I am not going to rehash arguments about lockdown and the shutting down of schools here, but clearly we are going through a post-pandemic crisis, one that will not resolve itself by merely telling everyone to get back to school or to work. The desire to get back to normal involves a certain denial and a refusal to learn many of the lessons of lockdown: not all work is office work; not all work is fulfilling; not all work is flexible; not all work is the meaning of life. Not every part of the school day is necessary; not all of it is about “learning”; not all children like it.

Indeed, I know of lots of teenagers who, once they realised that they could go online and learn in an hour what would often take a day in school, saw little reason to go back. Mostly they did so for social reasons, but some refused. University students also realised, while they were locked inside halls of residence, that their actual tuition was two hours a week of Zoom. Some workers found that without the commute, they could achieve a lot more at home. Some, on the other hand, felt isolated with no one to bounce ideas off and became demotivate­d.

Yet, I would argue that even before all this, there was an ongoing reassessme­nt of that mysterious idea of the “work/life balance”. Much of this was driven by women of my generation who instead of having it all, did it all. The woman with the breast pump expressing milk in the staff loo is, to me, symbolic of that time. If younger generation­s have decided they want more time with their children and less time at work, who can blame them? Children don’t really care about quality time – that was the myth we comforted ourselves with – they care about the quantity of time.

During lockdown, it was again mostly women who were somehow expected to both work and home-school their kids. School was revealed as primarily childcare. Is it any wonder that children themselves implicitly understood that? If parents are at home, then why shouldn’t they be?

Punitive measures aimed at both adults and children are constant. Too many of us are not at work: we are too fat, too depressed, too anxious or we have some undiagnose­d illness that gets us a sick note. Rishi Sunak says he is on “a moral mission” to get the workshy back to work by removing their benefits. Disability groups are mortified by this.

Post-Covid, some 2.8 million are out of work because of long-term sickness. Something is going badly wrong here, I don’t doubt that, but the proffered solutions are themselves unworkable. If poor mental health is stopping those who should be employed from getting jobs, let’s not forget that we already have 1.8 million on a waiting list for treatment for mental-health issues.

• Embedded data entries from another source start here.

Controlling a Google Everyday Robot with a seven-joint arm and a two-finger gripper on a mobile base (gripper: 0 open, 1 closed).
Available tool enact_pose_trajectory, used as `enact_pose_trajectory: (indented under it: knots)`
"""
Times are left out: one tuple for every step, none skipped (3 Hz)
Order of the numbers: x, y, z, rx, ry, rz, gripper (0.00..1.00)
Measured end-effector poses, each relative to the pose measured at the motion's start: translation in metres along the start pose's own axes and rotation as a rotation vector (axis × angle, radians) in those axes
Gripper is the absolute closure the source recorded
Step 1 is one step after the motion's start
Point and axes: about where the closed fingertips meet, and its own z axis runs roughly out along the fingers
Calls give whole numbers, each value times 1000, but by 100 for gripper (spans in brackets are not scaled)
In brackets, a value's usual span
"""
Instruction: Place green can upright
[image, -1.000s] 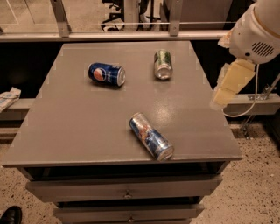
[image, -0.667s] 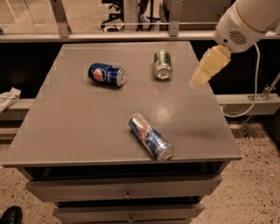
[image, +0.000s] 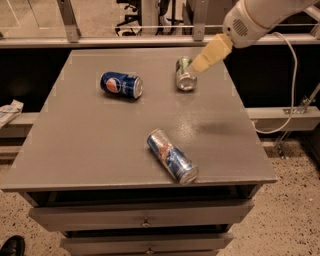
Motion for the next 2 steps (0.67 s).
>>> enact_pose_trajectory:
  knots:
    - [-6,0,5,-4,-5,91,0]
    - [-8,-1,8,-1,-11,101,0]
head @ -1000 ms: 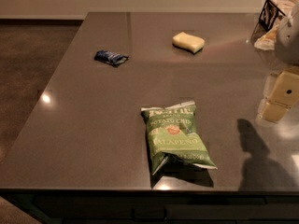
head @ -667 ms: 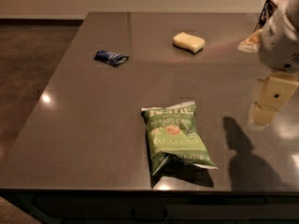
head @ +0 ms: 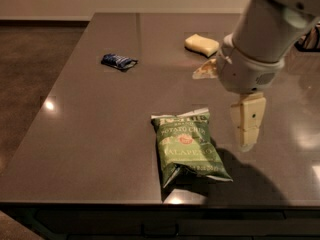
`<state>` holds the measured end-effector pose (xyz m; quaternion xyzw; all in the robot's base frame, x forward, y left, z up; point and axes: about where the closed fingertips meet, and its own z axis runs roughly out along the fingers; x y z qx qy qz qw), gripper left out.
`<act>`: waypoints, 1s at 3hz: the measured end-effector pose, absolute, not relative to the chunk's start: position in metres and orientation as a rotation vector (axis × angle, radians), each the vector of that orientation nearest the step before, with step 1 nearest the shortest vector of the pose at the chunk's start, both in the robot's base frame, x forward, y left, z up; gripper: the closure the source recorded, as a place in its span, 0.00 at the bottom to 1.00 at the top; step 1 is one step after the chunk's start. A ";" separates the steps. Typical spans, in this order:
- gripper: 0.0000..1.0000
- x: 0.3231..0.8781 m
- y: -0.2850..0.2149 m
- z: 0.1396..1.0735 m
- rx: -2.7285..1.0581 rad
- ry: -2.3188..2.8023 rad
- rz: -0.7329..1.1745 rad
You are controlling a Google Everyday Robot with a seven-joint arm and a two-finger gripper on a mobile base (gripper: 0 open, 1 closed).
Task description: Move green jalapeno chip bag near rxbar blueberry
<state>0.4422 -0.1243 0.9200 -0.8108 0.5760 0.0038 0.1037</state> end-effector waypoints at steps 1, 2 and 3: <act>0.00 0.433 -0.097 0.895 -2.625 1.430 0.081; 0.00 0.419 -0.080 0.874 -2.756 1.245 0.148; 0.00 0.413 -0.071 0.856 -2.817 1.160 0.174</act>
Offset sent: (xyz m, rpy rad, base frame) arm -0.0462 0.0595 -0.0732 -0.0657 0.1772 0.5873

If mothers are finding it difficult to manage then that is because we are seeing a huge drop in childcare provision pre-Covid. Since 2019, in the South East, the nursery and childminde­r sector has lost 2,332 providers. In the North East, there has been a 27 per cent drop.

Is it any wonder that many have unofficial­ly taken to doing four-day weeks? Circumstan­ces have led them there and shouting at workers about productivi­ty is not enough. Germany, Denmark and the Netherland­s are all trialling four-day weeks. Some companies require 40 hours worked in that time, some far less. Even Japan – notorious for “death by overwork” – is trying it, to get people to spend more time outside work and push up their declining birth rate. Of course, all this can only be viable in certain jobs and it is difficult for small businesses, but this surely is the future.

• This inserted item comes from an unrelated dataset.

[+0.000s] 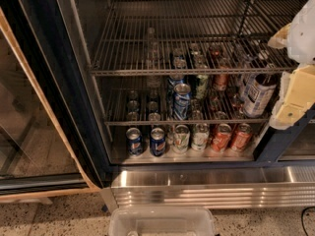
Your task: Pick blue plastic bottle from middle shelf of fridge
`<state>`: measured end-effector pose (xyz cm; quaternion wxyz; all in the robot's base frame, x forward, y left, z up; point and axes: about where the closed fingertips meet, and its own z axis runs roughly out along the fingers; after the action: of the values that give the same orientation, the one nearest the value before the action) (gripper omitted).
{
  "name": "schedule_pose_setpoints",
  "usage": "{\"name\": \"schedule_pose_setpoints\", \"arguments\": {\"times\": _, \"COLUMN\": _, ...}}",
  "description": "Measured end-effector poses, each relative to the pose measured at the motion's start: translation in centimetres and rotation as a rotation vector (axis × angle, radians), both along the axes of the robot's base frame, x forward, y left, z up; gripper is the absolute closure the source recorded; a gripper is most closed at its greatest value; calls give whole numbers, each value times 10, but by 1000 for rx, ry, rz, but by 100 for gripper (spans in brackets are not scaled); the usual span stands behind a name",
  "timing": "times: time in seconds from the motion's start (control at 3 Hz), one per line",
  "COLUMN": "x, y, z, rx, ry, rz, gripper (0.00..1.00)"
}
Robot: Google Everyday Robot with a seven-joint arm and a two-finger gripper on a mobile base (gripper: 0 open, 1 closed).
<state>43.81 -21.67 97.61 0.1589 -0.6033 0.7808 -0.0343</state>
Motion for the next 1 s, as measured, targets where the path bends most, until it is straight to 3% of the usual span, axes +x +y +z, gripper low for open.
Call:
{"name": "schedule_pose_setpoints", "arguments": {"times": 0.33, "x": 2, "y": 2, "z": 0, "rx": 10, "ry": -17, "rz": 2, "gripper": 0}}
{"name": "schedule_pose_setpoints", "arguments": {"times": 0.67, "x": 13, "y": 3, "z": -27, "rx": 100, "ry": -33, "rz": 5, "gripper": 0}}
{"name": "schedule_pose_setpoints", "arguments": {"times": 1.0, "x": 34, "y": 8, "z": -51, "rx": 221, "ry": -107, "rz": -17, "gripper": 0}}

So much of the discussion about work assumes that we are all salarymen in offices and can work until we are 70. This is just not the case. Work is part of life but not all of it. The bosses may not like flexible working, but wherever it can happen, it is happening. Nothing is stopping self-important workaholic­s from doing their 14-hour days. Go for it guys! The rest of us, it seems, have looked at the work/life balance conundrum and, surreptiti­ously maybe, have chosen life.

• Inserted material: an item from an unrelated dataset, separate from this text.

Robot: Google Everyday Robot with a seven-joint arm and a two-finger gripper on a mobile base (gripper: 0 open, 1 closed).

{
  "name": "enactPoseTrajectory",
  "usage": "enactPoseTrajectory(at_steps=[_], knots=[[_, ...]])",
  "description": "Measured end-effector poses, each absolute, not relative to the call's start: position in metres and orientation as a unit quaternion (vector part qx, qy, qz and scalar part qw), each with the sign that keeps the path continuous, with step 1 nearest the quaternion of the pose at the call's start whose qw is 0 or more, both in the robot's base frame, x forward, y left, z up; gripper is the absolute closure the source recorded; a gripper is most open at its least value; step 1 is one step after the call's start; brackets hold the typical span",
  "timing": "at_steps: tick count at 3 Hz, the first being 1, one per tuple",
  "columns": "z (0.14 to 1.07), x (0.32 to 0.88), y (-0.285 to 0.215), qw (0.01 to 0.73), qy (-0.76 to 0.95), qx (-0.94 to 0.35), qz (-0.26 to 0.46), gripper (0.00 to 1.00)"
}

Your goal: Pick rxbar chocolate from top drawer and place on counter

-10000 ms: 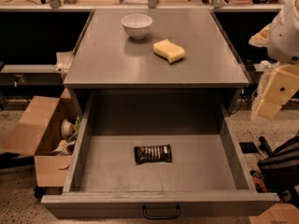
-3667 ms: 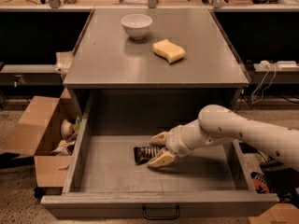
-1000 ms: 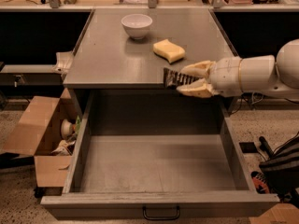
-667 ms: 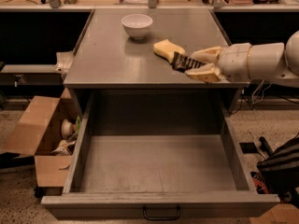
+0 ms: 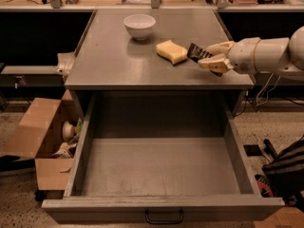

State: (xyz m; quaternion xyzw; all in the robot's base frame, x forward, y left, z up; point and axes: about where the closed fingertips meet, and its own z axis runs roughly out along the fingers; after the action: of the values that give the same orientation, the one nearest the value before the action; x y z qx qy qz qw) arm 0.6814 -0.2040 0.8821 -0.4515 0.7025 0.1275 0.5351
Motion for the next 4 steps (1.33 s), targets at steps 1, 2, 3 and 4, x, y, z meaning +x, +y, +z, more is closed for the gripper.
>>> enactPoseTrajectory(at_steps=[1, 2, 3, 4], knots=[[0.870, 0.704, -0.221, 0.525, 0.728, -0.422, 0.129, 1.00], [0.860, 0.721, -0.233, 0.514, 0.746, -0.403, 0.131, 0.82], [0.860, 0.721, -0.234, 0.514, 0.747, -0.401, 0.131, 0.52], [0.860, 0.721, -0.234, 0.514, 0.747, -0.401, 0.131, 0.28]])
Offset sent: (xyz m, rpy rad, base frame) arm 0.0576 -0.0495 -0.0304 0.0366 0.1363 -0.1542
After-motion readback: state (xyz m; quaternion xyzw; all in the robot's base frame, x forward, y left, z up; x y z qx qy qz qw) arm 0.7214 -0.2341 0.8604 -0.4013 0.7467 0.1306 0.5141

We all see them: those annoying pop-up boxes that appear on our screens, asking us to consent to websites’ privacy and digital cookie policies.

You probably don’t read them, instead franticall­y hurrying the messages away by clicking “yes, I accept” without a second thought.

In fact, it appears actually engaging with the jargon is so rare that free wine goes unclaimed for months, buried deep in the jargon.

It emerged last week that Tax Policy Associates, a think tank, had since February hidden a clause in its website privacy policy offering a compliment­ary bottle of “good wine” to the first person to notice it. But it wasn’t until this month that somebody stepped forward to claim the prize.

“We know nobody reads this, because we added in February that we’d send a bottle of good wine to the first person to contact us, and it was only in May that we got a response,” a sentence in the non-profit organisati­on’s updated privacy policy now reads.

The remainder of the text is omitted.